**WHAT YOU WILL DO:** All of the listing should be output exactly, apart from the pictures.

**DATA EXCERPT:**
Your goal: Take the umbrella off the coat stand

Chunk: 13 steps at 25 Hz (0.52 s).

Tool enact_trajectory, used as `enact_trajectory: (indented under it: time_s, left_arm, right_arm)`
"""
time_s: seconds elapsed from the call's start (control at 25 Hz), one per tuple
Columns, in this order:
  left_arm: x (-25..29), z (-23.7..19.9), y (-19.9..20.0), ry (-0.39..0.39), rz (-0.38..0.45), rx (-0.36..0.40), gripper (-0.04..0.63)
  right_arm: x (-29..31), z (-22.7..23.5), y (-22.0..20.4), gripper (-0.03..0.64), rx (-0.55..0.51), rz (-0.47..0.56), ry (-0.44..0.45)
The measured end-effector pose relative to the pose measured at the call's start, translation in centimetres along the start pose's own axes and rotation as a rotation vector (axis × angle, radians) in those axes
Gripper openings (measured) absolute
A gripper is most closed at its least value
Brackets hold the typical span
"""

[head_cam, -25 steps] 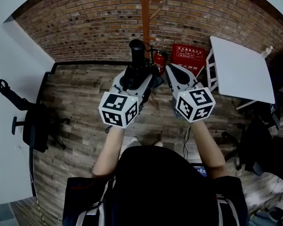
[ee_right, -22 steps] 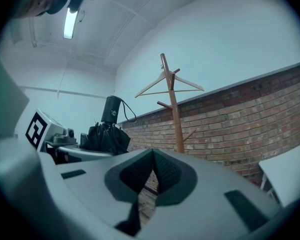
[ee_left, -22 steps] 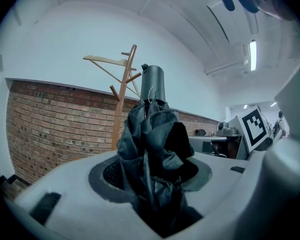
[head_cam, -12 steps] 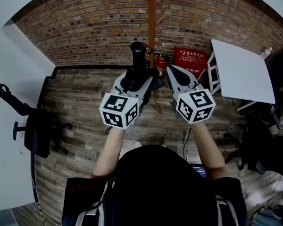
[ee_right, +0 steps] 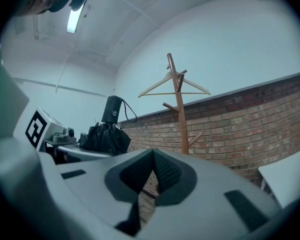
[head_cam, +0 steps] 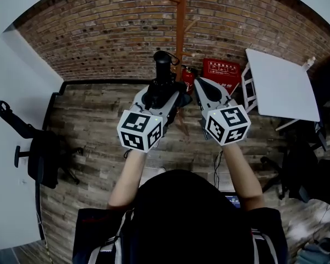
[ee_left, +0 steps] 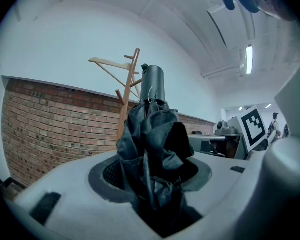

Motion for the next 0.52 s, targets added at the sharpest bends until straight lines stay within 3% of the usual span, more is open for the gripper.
enact_trajectory:
  time_s: [0.52]
  left_arm:
    - [-0.23, -0.46, -0.04, -0.006, 0.001, -0.003, 0.232]
  right_arm:
    - [0.33, -0.4, -0.22, 0.028, 0.001, -0.003, -0.005]
Point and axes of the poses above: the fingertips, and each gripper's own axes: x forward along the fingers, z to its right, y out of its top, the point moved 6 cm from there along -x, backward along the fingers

**RESPONSE:**
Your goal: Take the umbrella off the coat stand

Chunk: 13 steps at 25 Hz (0.52 s).

Tool enact_trajectory, used as `enact_trajectory: (indented under it: time_s, left_arm, right_arm)`
"""
time_s: seconds elapsed from the call's start (control at 25 Hz), one per tuple
Columns, in this order:
  left_arm: x (-25..29), z (-23.7..19.9), y (-19.9..20.0), ry (-0.39..0.39), rz (-0.38..0.45), rx (-0.36..0.40), gripper (-0.04..0.63)
  right_arm: x (-29..31), z (-22.7..23.5), y (-22.0..20.4), gripper (-0.03..0.64), rx (-0.55..0.51), rz (-0.47..0.56), ry (-0.44..0.45)
The measured end-effector pose relative to the pose measured at the call's start, translation in centimetres along the start pose's own axes and rotation as a rotation vector (axis × angle, radians) in those axes
Gripper openings (measured) absolute
A gripper is most closed at its least value
Brackets hold the typical span
"""

[head_cam, -25 steps] 
[ee_right, -22 steps] 
[ee_left, -22 steps] 
[head_cam, -12 steps] 
[ee_right, +0 steps] 
[head_cam, +0 steps] 
[ee_left, +0 steps] 

Motion for the next 0.52 s, targets added at the sharpest bends until straight lines stay within 3% of the usual span, more is open for the gripper.
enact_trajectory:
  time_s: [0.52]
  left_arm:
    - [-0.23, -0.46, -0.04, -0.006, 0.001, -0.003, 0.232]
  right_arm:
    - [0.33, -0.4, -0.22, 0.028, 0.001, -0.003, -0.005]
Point and axes of the poses above: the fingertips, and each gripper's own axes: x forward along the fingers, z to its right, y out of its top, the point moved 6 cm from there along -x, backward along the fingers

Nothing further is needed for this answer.